Without wanting to sound too cynical it can be a classic failure opportunity when we make New Year’s resolutions, particularly when they are made off-the-cuff or when we are feeling our guiltiest, having just over-indulged on Christmas day. But resolutions can work, with a little careful planning and the right mindset.
1. Start your year off with a healthy getaway. This is in order to give you inspiration and to put you in a positive frame of mind. A holiday will give you the headspace to think carefully about your resolution/s and how you’re going to implement the suggestions below. It will also kick start your year off with a detox having really reveled and let your hair down in the Christmas and NYE frivolities.
2. Make one change at a time. If you make a long list of resolutions you’re going to find it hard to make these changes all at the same time and you might end up perhaps achieving half of one of them. This will lead to demotivation which seems to hover around the phrase ‘New Years’ Resolutions’. Instead choose one main aim, and consider all the different sub strategies for how you’re going to achieve this goal.
3. Make your resolution attainable. You’ve got to know that what you’re aiming for is something that is actually achievable in your own lifestyle! Don’t set yourself up for failure by aiming for the impossible, perhaps show one of your friends your goal and ask them if they think it’s possible (but make sure you ask a friend who will give you an honest answer!)
4. Break it up. Our self-control is finite, and therefore just stating ‘lose 10 pounds’ is not actually as specific as you think. Instead try ‘go to the gym 3 times a week, take the stairs each morning and introduce 2 healthy lunches per week’, this will break up the scary looking target and will give you that sense of achievement when you can tick each one off the list weekly (and the pounds will drop off without even noticing! Hooray!)

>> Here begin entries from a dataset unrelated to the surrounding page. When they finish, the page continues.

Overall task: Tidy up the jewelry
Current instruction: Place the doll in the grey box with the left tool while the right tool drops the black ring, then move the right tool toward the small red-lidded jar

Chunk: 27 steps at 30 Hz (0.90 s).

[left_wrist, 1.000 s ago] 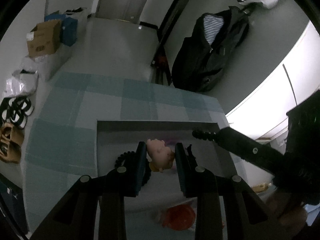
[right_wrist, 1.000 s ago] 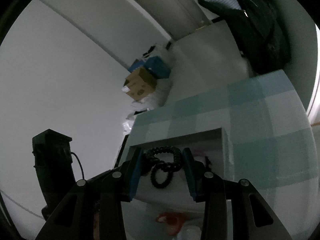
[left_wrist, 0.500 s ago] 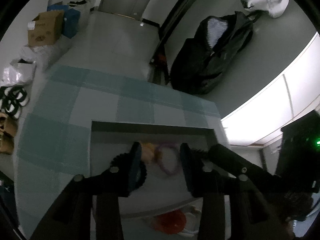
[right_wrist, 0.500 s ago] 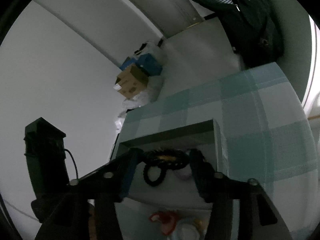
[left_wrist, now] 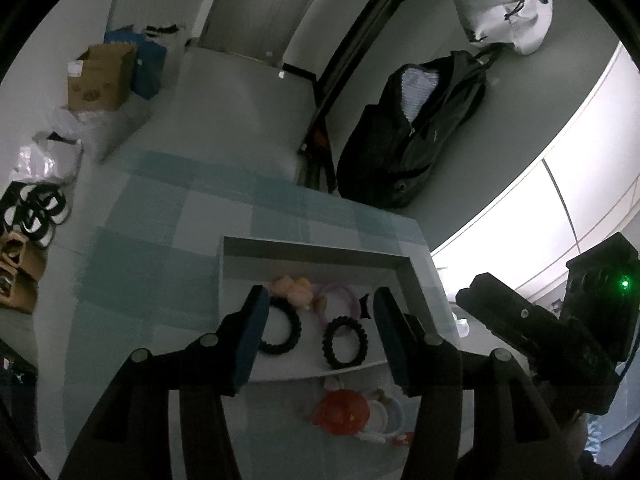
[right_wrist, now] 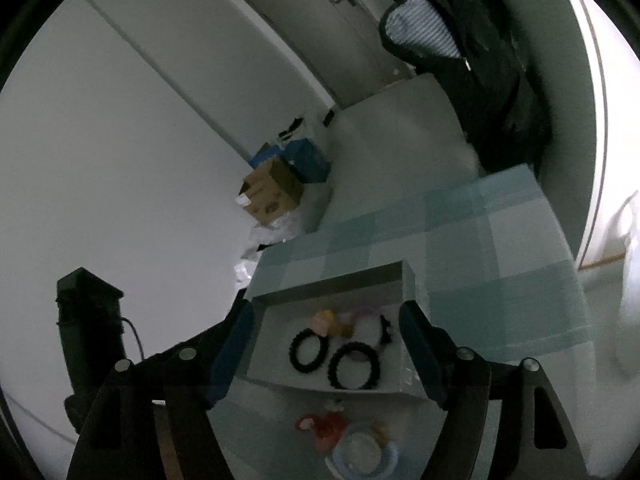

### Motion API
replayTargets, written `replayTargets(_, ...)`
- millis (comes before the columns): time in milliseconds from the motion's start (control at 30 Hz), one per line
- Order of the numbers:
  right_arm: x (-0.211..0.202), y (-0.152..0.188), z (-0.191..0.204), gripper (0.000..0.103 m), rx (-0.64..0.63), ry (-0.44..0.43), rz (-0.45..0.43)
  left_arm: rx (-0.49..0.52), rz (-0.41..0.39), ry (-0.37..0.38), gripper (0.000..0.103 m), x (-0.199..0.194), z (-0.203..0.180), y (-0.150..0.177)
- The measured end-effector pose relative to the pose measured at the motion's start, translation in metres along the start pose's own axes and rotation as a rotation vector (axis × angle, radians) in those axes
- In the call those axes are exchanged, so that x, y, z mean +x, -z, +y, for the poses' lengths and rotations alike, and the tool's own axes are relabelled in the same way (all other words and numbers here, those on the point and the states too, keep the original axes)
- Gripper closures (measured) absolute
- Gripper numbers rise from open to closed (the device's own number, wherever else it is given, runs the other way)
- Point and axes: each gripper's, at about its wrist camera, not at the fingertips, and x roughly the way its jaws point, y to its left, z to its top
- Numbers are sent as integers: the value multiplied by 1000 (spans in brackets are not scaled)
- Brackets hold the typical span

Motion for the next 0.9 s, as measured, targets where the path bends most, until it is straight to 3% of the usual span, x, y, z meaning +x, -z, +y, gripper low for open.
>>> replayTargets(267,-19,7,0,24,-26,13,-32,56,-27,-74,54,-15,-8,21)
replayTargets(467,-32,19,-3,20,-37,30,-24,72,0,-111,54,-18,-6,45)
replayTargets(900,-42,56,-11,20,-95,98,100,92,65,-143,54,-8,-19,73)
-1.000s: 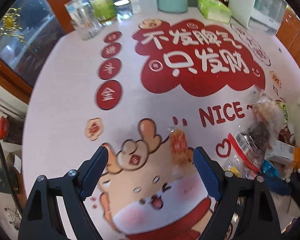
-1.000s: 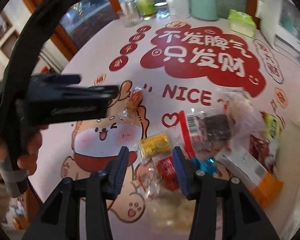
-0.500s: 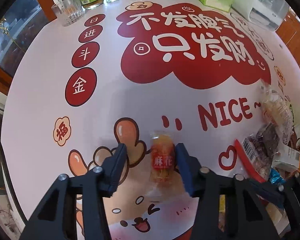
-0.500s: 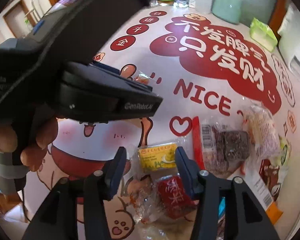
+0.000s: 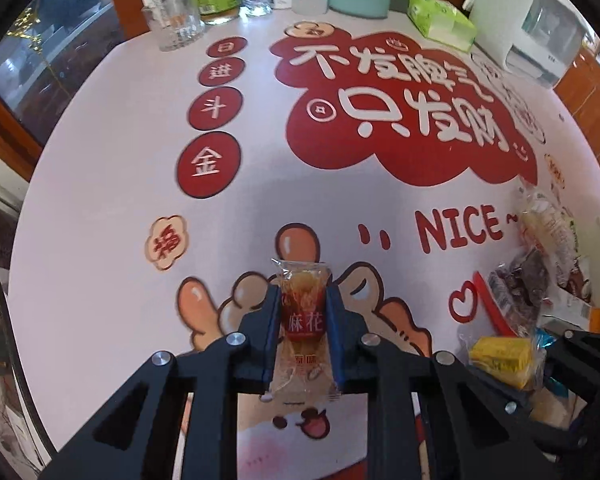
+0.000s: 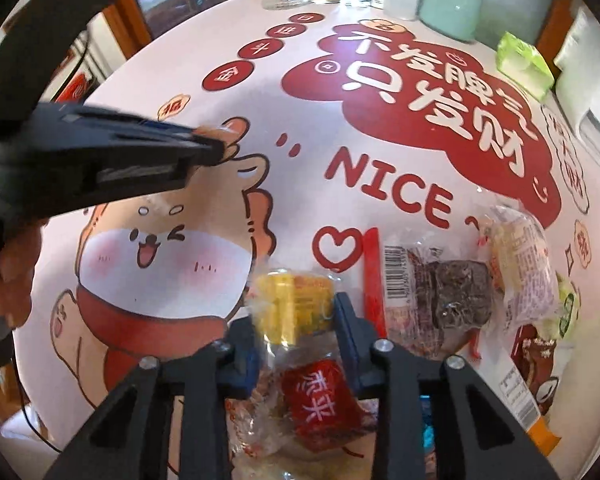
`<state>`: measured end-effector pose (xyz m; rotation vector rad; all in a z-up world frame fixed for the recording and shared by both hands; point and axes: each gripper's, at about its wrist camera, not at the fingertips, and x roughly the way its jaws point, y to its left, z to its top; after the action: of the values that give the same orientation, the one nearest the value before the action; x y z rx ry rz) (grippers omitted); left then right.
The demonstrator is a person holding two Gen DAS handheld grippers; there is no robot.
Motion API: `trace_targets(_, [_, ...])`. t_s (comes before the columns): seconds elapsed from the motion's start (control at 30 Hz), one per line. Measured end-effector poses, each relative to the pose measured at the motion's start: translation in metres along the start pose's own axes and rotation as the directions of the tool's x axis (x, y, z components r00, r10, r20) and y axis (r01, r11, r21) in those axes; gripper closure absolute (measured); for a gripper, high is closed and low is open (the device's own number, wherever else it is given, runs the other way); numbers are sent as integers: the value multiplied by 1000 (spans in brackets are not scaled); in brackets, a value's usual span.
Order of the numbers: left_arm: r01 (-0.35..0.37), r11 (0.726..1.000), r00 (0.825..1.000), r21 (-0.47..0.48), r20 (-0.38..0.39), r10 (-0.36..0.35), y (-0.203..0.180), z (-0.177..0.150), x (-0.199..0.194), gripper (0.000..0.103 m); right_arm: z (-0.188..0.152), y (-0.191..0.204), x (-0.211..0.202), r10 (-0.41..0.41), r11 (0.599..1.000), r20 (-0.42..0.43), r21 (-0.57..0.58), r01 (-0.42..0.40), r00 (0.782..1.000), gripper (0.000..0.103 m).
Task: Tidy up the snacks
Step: 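Grasp the twisted-dough snack with the left tool while the right grasps a yellow pack, then carry both snacks over the white tray and open both tools to drop them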
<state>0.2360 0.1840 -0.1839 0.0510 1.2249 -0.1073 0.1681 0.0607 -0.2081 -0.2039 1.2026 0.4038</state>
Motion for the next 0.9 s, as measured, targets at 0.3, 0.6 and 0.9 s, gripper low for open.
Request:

5. Give yourself a congratulatory moment. It can sometimes be dismaying if you’re looking to ‘lose that baby weight’ etc., so take 5 minutes out to write a list of all the things that you have done that required huge amounts of self disciple that are separate from your actual resolution, a list of things you’re proud of; ‘I chose an apple instead of crisps this afternoon’ or ‘put the money that I would have spent on new golf clubs into savings’- you get the gist. Write as many little (and big) achievements so that you can visually see your accomplishments – this can give you much more confidence in your own will power.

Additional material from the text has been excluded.